Depuis, Etienne et Julien, en Gaec avec leur père Eric, sollicitent les mains de fée de Frédérique dès qu'une des cent vingt laitières est accidentée. «Mais je ne remplace pas un vétérinaire, prévient l'ostéopathe. Mon activité est complémentaire à la leur. S'il y a déchirure ligamentaire ou musculaire, ou s'il y a infection, ce n'est pas de mon ressort.» Le petit gabarit de l'ostéopathe a cessé de faire douter les agriculteurs. «Il n'y a besoin de force que ponctuellement. Dans ce cas, je demande l'aide de l'éleveur.»
Ce lundi, toute l'attention était portée à une vache qui souffrait d'un mal de pied au postérieur gauche, qui a causé une boiterie. Le pied est désormais soigné, mais la noire et blanche boîte toujours. Dès que les mains se posent sur son dos, la «patiente» semble en confiance. «On dirait qu'elle sait qu'on va lui faire du bien.
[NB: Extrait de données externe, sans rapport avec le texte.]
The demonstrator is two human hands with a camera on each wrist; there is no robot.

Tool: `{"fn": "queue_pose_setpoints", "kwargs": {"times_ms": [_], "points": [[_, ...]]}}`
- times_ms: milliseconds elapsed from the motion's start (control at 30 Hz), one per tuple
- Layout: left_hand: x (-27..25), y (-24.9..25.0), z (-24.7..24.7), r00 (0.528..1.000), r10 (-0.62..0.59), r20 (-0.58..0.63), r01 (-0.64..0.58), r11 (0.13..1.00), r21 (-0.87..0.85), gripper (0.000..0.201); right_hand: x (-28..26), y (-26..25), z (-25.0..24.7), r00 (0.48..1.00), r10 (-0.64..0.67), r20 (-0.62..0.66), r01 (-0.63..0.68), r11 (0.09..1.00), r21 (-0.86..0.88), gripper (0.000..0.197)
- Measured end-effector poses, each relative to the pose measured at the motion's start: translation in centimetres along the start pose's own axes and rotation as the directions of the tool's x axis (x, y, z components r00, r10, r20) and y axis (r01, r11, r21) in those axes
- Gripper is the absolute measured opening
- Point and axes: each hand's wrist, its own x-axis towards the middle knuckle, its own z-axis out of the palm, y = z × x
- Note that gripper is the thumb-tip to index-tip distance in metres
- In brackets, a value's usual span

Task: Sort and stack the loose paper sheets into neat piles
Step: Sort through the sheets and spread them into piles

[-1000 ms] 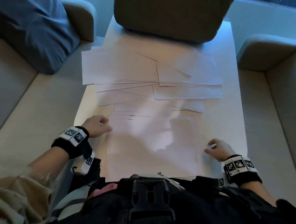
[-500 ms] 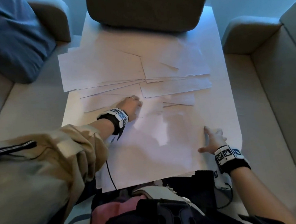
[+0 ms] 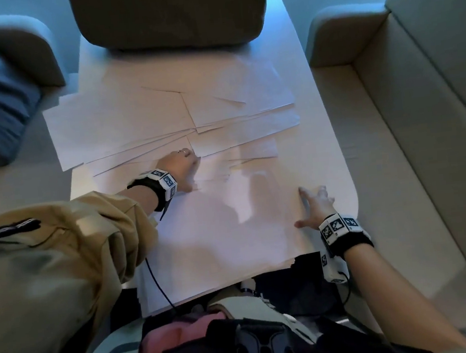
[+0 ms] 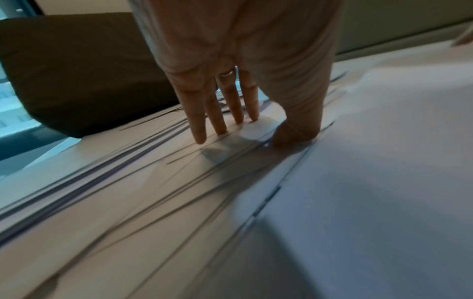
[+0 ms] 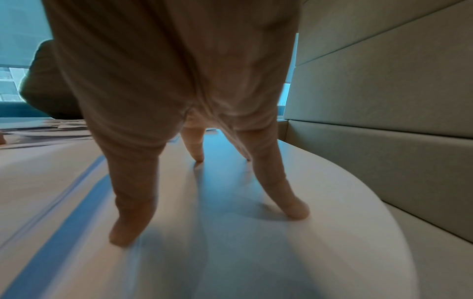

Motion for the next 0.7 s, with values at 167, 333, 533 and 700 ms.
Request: {"fn": "queue_pose_setpoints", "kwargs": {"times_ms": [167,333,533,700], "points": [[0.2,-1.1,0.4,1.0,0.014,-0.004,-0.014,0.997,-0.079,0.056,0.0,0.0,0.0,1.0,0.0,0.001,0.0,1.0,0.004,0.1],[0.6,-1.4,0.7,0.999,0.028,-0.039,-0.03,0.997,-0.068,0.064,0.0,0.2,0.1,1.0,0.001,0.005,-0.001,1.0,0.024,0.099],[0.7,-1.1,0.2,0.994,0.112,0.002,-0.112,0.991,0.069,0.068,0.3,0.2,0.2,1.0,0.002,0.01,-0.001,1.0,-0.012,0.103],[0.4,-1.4,0.3,0.993,0.112,-0.043,-0.118,0.975,-0.187,0.031,0.1,0.1,-0.1,1.0,0.002,0.02,-0.002,1.0,-0.001,0.102]]}}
Elle est même plus sage qu'avec nous», plaisante Julien. Quelques palpations et Frédérique a trouvé la cause du problème : «La vache a compensé douleur à droite en s'appuyant à gauche. Cela lui a provoqué une torsion des vertèbres lombaires.» Une corde attachée au pied droit, une extension du postérieur vers l'arrière. En quelques minutes, le tour est joué.

De la mécanique
Pour les Depoilly, cette méthode est la bienvenue. Régler le problème à la source plutôt que de camoufler le mal à coup d'anti-inflammatoires. «C'est moins contraignant que lorsqu'il faut appliquer un traitement, avec des piqûres à renouveler régulièrement. Et puis, on peut continuer à traire sans problème. On fait désormais partie des convaincus de l'ostéopathie», assure la famille.
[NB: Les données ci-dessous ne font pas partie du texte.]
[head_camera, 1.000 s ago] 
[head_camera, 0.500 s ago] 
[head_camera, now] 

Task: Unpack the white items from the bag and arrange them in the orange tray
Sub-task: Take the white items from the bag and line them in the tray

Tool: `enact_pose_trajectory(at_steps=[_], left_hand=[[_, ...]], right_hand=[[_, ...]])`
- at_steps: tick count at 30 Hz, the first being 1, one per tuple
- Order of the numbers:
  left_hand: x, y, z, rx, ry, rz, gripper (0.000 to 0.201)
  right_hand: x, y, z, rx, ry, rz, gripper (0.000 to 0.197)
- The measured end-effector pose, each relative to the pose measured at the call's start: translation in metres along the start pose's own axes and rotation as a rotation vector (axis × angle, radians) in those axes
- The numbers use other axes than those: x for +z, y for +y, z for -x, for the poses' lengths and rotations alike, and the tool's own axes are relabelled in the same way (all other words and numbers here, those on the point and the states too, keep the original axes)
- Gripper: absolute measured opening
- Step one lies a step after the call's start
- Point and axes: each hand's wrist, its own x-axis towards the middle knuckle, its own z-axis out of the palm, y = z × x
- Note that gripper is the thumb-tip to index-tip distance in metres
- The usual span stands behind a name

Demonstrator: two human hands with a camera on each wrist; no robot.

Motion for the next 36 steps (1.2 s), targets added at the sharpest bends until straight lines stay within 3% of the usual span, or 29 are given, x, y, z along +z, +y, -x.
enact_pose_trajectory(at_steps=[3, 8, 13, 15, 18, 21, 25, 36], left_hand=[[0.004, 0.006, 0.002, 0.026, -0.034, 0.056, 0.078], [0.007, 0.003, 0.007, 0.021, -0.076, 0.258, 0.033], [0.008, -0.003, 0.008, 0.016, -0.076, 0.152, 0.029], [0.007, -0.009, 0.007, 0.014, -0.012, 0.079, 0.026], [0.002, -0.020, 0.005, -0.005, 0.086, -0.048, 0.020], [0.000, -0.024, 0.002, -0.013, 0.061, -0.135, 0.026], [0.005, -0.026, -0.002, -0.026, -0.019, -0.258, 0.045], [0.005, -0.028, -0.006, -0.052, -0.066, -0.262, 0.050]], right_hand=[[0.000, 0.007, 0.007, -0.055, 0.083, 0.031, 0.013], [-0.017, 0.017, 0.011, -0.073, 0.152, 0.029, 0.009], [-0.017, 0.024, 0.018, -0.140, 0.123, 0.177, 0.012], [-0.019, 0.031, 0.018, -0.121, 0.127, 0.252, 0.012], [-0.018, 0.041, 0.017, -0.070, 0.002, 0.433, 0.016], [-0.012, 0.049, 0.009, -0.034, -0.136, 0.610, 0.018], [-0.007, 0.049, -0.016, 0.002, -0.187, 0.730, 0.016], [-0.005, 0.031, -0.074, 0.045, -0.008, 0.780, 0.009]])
Convaincus, tous les agriculteurs ne le sont pas encore. La réputation de «rebouteux» peut coller à la peau des ostéopathes. Pourtant, Frédérique Legenvre assure : «Il n'y a pas de "on y croit ou pas". L'ostéopathie, c'est de la mécanique. Du concret.» La professionnelle, ex-militaire, a choisi de se reconvertir dans ce «métier-passion» en 2010. Une activité non reconnue d'Etat - puisqu'elle ne possède pas de diplôme de vétérinaire - mais «tolérée». Quatre années de formation auront été nécessaires.
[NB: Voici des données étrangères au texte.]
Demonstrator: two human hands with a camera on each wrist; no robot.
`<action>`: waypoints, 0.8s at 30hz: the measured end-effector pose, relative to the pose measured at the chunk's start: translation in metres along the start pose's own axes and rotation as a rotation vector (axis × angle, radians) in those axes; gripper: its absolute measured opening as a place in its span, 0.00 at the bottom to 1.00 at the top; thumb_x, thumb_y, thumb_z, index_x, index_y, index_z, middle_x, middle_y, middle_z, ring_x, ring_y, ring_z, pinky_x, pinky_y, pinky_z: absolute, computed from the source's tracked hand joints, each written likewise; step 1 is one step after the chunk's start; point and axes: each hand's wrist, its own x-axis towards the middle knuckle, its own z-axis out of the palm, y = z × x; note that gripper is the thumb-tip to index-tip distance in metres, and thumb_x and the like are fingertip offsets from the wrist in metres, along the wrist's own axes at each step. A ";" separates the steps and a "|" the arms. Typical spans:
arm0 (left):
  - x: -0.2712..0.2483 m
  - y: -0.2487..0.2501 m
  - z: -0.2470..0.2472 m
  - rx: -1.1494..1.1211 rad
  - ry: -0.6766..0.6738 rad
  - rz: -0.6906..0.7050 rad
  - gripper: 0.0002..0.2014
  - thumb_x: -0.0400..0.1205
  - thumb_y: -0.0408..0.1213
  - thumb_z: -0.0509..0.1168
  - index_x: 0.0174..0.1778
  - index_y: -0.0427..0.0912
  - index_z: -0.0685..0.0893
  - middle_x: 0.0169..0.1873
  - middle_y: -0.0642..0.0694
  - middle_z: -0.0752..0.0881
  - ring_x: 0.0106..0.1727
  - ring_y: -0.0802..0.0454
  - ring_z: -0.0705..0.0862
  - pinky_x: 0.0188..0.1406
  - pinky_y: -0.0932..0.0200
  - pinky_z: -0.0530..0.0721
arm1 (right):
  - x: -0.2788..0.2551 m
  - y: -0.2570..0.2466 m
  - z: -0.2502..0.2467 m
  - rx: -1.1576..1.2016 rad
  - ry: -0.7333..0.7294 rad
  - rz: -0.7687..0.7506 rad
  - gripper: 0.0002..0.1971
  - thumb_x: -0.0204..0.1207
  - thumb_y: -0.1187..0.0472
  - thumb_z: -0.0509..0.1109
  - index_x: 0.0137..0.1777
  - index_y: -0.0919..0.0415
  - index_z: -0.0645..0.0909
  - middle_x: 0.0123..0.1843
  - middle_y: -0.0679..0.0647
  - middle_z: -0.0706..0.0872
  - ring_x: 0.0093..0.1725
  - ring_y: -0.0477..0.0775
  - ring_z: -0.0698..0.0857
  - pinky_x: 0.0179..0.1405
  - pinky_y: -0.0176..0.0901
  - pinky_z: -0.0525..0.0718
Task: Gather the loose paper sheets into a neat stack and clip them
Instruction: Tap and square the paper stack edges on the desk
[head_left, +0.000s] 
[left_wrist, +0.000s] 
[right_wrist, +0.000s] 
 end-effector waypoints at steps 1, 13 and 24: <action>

Pourquoi les vaches ? «Pourquoi pas ? Elles méritent autant d'attention que les autres animaux. Elles nous donnent leur lait et leur viande.» Aujourd'hui, les chiens et les chats représentent 60 % de son chiffre d'affaires. Les chevaux environ 25 %. Les animaux d'élevage - «Des vaches et aussi des chèvres, puisque deux chèvreries m'appellent régulièrement» - ne sont encore qu'une petite partie de la clientèle. «Mais l'activité se développe de plus en plus, grâce au bouche-à-oreille.»
Comptez une demi-heure en moyenne pour une séance complète. Frédérique prend toujours le temps de faire un bilan pour expliquer d'où venaient les maux. Il faut ensuite entre cinq et quinze jours à l'animal pour se remettre totalement.
L'ostéopathe prend en compte les contraintes de chacun. «Si je ne suis pas sûre de remettre sur pied une vache à viande, par exemple, et qu'elle risque de perdre beaucoup de poids, je souffle à l'éleveur que l'abattoir serait la meilleure solution.» Pour éviter ce genre de déception, Frédérique espère que les agriculteurs l'appelleront de plus en plus tôt. «Plus la situation est prise en charge rapidement, plus les chances de la bête sont importantes.»

Frédérique Legenvre, à Criel-sur-Mer. Tél. : 06 87 16 21 17
Prix : vache, chèvre : 50 EUR, veau : 40 EUR.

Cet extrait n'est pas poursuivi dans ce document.